_Task prompt_. This exercise asks for the records to be retyped exactly as they read.

[[ Data to examine open ]]

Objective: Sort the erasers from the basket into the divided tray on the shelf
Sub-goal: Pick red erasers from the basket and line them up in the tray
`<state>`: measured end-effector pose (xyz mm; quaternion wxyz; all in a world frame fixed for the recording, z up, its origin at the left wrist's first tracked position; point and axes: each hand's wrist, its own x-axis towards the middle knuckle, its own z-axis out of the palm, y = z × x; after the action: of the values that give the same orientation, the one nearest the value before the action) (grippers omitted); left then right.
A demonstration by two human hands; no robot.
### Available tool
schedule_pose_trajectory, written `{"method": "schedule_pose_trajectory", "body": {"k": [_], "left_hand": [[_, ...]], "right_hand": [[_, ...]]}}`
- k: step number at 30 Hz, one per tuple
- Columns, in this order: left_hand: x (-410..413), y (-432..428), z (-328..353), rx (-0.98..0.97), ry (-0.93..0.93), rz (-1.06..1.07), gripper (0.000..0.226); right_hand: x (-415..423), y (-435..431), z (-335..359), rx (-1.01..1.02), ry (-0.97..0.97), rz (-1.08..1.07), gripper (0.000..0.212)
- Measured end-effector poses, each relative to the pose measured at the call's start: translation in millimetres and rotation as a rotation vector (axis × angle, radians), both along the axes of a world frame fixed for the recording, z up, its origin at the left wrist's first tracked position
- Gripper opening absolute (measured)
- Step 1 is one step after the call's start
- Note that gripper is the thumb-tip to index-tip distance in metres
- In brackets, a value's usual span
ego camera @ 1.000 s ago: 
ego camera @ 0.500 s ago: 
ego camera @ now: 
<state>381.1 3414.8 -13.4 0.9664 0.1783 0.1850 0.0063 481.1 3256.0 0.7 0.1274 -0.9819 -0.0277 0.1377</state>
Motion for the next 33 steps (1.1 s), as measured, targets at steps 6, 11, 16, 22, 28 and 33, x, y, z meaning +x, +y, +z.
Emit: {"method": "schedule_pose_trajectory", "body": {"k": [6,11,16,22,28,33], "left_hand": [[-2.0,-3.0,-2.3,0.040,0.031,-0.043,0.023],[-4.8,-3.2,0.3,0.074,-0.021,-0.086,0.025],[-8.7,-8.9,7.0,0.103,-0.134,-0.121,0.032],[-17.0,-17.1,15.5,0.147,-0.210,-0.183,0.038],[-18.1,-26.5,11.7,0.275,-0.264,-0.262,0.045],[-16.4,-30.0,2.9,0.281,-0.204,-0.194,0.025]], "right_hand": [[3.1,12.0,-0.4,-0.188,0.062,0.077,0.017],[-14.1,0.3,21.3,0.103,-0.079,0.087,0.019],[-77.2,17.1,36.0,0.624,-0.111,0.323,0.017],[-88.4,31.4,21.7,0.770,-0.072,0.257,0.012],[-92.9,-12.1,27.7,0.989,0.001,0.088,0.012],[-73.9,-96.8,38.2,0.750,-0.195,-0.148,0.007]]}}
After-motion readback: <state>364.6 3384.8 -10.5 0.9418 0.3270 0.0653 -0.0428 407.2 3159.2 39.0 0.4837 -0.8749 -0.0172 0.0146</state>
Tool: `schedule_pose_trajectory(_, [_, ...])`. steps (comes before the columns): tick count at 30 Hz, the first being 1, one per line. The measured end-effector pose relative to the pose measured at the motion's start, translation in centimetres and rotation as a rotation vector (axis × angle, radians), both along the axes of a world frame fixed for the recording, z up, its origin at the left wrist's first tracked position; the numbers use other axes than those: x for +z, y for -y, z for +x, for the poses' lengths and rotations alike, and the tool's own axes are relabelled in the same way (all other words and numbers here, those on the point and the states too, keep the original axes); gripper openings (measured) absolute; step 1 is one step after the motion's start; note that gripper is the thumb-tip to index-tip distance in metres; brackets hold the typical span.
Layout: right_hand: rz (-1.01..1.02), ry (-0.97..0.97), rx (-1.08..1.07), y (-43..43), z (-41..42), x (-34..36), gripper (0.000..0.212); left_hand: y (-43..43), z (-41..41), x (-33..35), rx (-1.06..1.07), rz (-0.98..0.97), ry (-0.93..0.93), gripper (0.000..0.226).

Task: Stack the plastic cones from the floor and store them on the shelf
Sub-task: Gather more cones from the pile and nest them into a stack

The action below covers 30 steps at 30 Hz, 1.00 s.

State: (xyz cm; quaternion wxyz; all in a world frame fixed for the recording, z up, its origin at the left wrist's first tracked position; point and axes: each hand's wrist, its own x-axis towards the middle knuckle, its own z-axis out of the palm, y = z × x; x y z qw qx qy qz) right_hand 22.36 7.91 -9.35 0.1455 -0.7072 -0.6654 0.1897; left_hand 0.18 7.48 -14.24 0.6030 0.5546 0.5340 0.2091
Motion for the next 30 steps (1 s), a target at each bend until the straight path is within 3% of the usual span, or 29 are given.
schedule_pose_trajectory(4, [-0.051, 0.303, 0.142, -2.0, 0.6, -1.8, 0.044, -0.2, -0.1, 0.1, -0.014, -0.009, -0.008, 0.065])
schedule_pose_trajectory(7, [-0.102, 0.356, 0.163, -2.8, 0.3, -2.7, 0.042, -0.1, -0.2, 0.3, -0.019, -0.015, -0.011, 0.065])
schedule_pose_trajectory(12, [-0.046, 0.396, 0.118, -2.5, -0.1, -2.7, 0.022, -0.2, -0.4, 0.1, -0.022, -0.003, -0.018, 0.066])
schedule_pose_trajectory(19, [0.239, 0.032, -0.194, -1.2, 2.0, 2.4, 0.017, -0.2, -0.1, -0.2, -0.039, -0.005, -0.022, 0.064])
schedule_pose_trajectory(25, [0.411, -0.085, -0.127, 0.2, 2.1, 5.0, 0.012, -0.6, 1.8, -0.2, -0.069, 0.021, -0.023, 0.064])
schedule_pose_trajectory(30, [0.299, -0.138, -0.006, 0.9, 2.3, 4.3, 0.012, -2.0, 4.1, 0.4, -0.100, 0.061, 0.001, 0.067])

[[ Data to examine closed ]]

_Response for this exercise_.
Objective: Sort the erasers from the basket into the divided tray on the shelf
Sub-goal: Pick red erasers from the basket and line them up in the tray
`<state>`: measured end-effector pose (xyz mm; quaternion wxyz; all in a world frame fixed for the recording, z up, its origin at the left wrist's first tracked position; point and axes: each hand's wrist, its own x-axis towards the middle knuckle, its own z-axis out of the palm, y = z × x; after the action: of the values that give the same orientation, the one nearest the value before the action) (grippers omitted); left then right.
A demonstration by two human hands; no robot.
### Available tool
schedule_pose_trajectory, written `{"method": "schedule_pose_trajectory", "body": {"k": [_], "left_hand": [[_, ...]], "right_hand": [[_, ...]]}}`
- k: step number at 30 Hz, one per tuple
- Columns, in this order: left_hand: x (-410..413), y (-432..428), z (-328..353), rx (-0.98..0.97), ry (-0.93..0.93), rz (-1.06..1.07), gripper (0.000..0.226); right_hand: x (-415..423), y (-435..431), z (-335..359), rx (-1.01..1.02), ry (-0.97..0.97), rz (-1.08..1.07), gripper (0.000..0.212)
- Measured end-effector poses, each relative to the pose measured at the call's start: translation in millimetres and rotation as a rotation vector (axis × angle, radians), both along the axes of a world frame fixed for the recording, z up, its origin at the left wrist's first tracked position
- Gripper opening absolute (measured)
- Step 1 is one step after the call's start
- Note that gripper is the thumb-tip to index-tip distance in metres
- In brackets, a value's usual span
ego camera @ 1.000 s ago: 
ego camera @ 0.500 s ago: 
ego camera @ now: 
<state>381.1 3414.8 -13.4 0.9664 0.1783 0.1850 0.0063 481.1 3256.0 0.7 0.1274 -0.9819 -0.0277 0.1377</state>
Motion for the next 33 steps (1.1 s), as measured, targets at steps 6, 11, 16, 22, 28 and 33, x, y, z meaning +x, +y, +z.
Emit: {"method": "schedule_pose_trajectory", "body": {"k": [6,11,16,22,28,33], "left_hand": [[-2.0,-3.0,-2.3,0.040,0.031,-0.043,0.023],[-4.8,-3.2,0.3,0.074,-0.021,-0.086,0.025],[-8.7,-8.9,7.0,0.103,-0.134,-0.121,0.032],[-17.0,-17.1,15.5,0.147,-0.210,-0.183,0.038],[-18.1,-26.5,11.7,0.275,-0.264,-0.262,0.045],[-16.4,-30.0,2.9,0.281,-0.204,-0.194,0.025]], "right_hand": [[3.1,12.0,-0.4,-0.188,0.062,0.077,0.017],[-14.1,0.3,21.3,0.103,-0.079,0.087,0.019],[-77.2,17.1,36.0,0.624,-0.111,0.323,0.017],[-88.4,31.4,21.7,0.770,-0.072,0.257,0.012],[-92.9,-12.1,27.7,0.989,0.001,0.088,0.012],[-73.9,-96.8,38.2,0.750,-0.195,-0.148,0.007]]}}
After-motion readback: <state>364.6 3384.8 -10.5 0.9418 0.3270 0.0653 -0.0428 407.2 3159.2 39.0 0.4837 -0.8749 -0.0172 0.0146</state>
Tool: `schedule_pose_trajectory(_, [_, ...])`. steps (comes before the columns): tick count at 30 Hz, the first being 1, one per line. The measured end-effector pose relative to the pose measured at the motion's start, translation in centimetres and rotation as a rotation vector (axis × angle, radians), both along the axes of a world frame fixed for the recording, z up, its origin at the left wrist's first tracked position; the numbers use other axes than those: x for +z, y for -y, z for +x, for the poses' lengths and rotations alike, and the tool's own axes are relabelled in the same way (all other words and numbers here, those on the point and the states too, keep the original axes); gripper openings (measured) absolute; step 1 is one step after the motion's start; note that gripper is the thumb-tip to index-tip distance in metres; brackets hold the typical span.
Layout: right_hand: rz (-1.01..1.02), ry (-0.97..0.97), rx (-1.08..1.07), y (-43..43), z (-41..42), x (-34..36), gripper (0.000..0.212); left_hand: y (-43..43), z (-41..41), x (-33..35), rx (-1.06..1.07), rz (-0.98..0.97), ry (-0.93..0.93), gripper (0.000..0.226).

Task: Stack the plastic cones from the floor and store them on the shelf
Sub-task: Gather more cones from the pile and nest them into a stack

The action below covers 30 steps at 30 Hz, 1.00 s.

State: (xyz cm; quaternion wxyz; all in a world frame fixed for the recording, z up, its origin at the left wrist's first tracked position; point and axes: each hand's wrist, its own x-axis towards the middle knuckle, its own z-axis out of the palm, y = z × x; x y z qw qx qy qz) right_hand 22.36 7.91 -9.35 0.1455 -0.7072 -0.6654 0.1897; left_hand 0.18 7.48 -14.24 0.6030 0.5546 0.5340 0.2091
Motion for the next 30 steps (1 s), a target at each bend until the straight path is within 3% of the usual span, or 29 are given.
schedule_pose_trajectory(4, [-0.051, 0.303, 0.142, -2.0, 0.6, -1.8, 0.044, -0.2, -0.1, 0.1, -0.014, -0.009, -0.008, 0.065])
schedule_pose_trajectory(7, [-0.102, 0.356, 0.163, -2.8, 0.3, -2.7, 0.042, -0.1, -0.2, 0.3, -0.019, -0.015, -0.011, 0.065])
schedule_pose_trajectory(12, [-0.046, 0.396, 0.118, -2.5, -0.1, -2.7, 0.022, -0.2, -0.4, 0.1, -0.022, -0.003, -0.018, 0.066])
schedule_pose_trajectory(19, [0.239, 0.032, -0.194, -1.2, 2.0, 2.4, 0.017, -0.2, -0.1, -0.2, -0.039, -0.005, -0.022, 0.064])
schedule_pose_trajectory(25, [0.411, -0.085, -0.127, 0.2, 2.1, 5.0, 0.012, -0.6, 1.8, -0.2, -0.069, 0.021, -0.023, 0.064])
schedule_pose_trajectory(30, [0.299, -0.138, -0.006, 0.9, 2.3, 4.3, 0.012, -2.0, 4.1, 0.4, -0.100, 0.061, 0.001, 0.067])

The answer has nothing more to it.